Announced back at Gamescom 2014 during Sony's presser, the game garnered quite a deal of buzz for its unique premise and slick presentation. However, after its initial announcement, the game went silent, which is often not a good sign. And in this case, it wasn't.
Out of nowhere, following a change in payment structure to free-to-play, the game released in October 2016. Nobody seemed to notice. There was very little marketing or promotional material for the game. Nobody was talking about it. And very few people played it as a result.
In July 2017, roughly nine months after its launch, it was revealed the game would shut down and be removed from the PlayStation Store in November later that year. And just like that The Tomorrow Children was gone as quick as it arrived.
The mystery of the game's development has largely remained a mystery, including how it went from a title with buzz and promise behind it, to a game that couldn't even survive a year.
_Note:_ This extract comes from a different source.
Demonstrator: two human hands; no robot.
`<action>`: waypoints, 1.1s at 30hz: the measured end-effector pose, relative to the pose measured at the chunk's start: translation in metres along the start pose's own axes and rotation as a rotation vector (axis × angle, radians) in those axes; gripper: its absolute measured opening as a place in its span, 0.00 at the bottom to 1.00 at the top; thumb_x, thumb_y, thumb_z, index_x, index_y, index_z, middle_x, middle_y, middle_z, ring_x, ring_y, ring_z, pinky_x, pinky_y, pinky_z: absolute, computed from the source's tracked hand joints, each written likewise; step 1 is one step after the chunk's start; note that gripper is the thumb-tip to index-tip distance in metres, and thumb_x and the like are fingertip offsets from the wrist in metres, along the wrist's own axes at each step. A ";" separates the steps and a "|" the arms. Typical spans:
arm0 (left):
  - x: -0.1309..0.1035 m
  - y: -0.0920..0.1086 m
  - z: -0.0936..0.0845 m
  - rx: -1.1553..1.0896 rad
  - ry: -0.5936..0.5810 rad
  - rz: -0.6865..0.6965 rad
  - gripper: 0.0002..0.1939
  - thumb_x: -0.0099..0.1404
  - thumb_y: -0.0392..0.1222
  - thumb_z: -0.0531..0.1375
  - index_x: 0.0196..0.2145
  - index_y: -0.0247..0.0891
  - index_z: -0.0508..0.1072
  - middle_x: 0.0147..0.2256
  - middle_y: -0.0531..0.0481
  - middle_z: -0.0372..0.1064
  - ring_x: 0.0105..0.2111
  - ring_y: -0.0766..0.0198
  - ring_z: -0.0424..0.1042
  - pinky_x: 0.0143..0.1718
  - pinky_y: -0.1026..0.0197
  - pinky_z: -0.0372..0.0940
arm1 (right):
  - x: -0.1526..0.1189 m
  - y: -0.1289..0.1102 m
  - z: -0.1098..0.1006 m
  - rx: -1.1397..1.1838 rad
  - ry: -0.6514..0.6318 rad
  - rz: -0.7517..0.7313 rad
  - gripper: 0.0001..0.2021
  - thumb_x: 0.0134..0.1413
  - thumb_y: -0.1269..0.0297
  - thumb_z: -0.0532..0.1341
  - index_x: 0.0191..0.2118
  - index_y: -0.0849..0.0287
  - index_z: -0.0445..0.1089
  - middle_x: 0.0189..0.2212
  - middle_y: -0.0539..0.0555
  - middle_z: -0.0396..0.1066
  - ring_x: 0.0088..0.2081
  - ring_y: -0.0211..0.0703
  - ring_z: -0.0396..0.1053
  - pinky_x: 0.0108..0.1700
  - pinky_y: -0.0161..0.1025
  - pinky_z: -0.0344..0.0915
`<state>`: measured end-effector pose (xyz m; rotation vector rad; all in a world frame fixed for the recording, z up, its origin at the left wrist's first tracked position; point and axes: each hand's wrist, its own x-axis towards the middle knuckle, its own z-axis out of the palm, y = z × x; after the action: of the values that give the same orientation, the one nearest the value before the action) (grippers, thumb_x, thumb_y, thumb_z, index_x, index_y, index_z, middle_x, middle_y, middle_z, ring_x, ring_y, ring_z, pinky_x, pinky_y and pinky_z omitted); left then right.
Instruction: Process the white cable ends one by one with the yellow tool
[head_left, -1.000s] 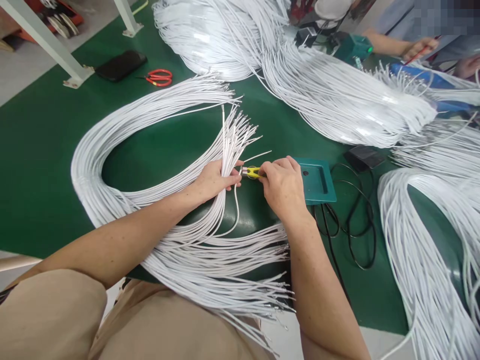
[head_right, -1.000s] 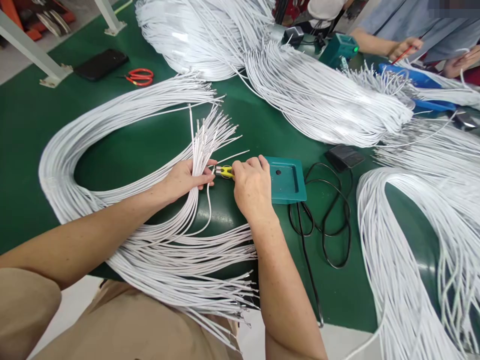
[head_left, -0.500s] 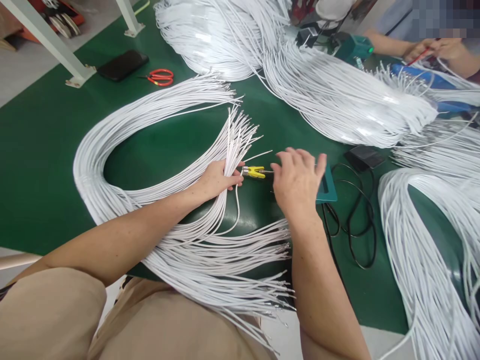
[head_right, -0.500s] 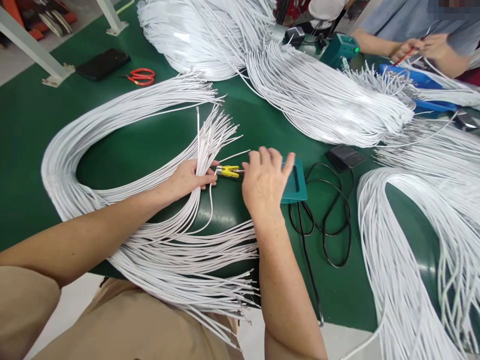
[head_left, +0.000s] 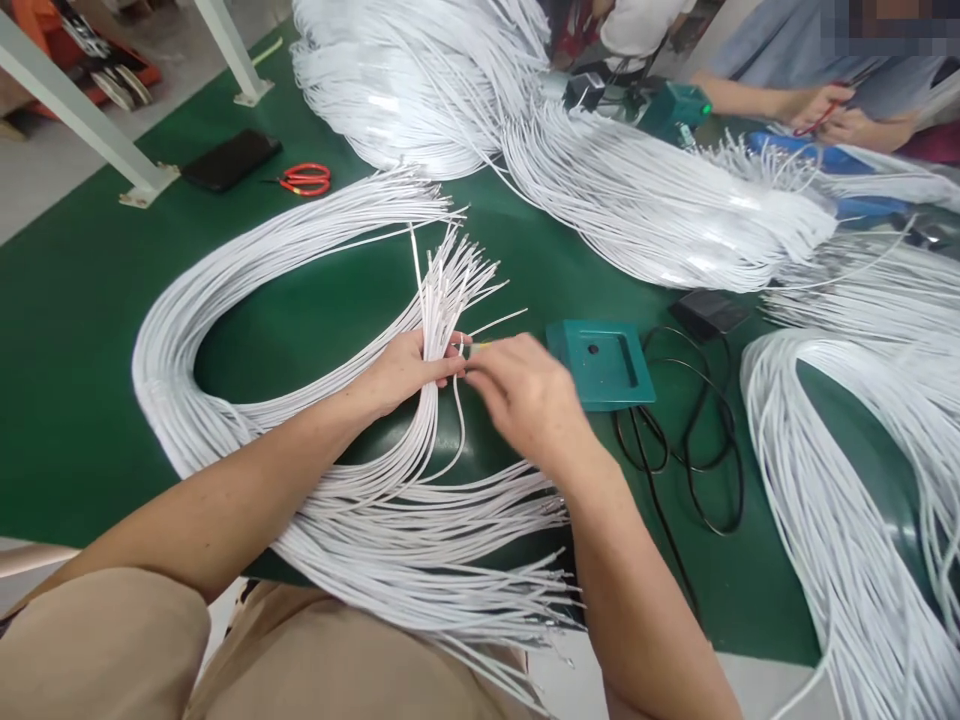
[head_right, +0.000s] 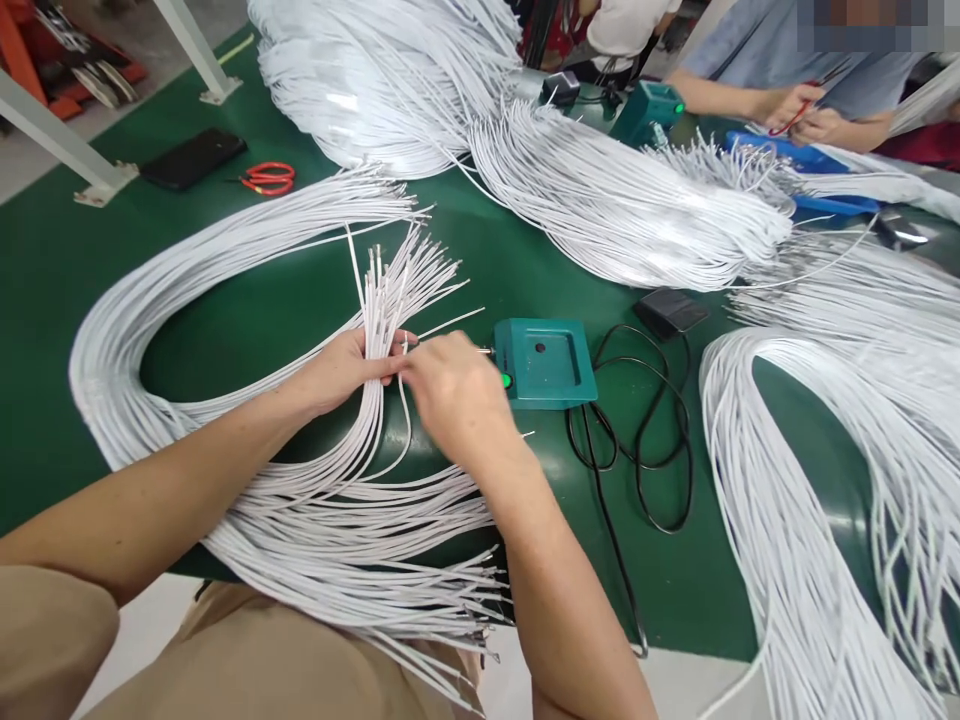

Today, this mystery still shrouds the game and its development. However, its developer Q-Games recently provided a bit of more insight into behind-the-scenes.
Speaking to Eurogamer, Q-Games Dylan Cuthbert had the following to say about the game and its development:2comments
"I wouldn't say it's been turbulent. It's certainly been busy. Making The Tomorrow Children involved quite a big team. We made that, and at the end it was a small team maintaining it - so it was fine from our point of view. In general, I don't think Sony was ready to do a free-to-play game. It wasn't our idea to do a free-to-play game - around halfway through development, they said we want to make it free-to-play, and I said, well, do you know what that takes? It takes a lot of marketing, data, research, analysis - and, for me, I felt that they didn't really do that. It always felt they hadn't quite got the grasp of that, and I think Sony is much more efficient at making a game and selling it. It's not a big shock - their whole engine isn't geared for that."
The most interesting tidbit spilled by Cuthbert is the fact that it was Sony -- who was publishing the game -- who wanted the PS4 exclusive to be free-to-play, not Q-Games. What could have been the life of The Tomorrow Children if it didn't release free-to-play will never be known. It may have fared better. It may have fared worse. Or maybe it would have met the same fate. Who's to say.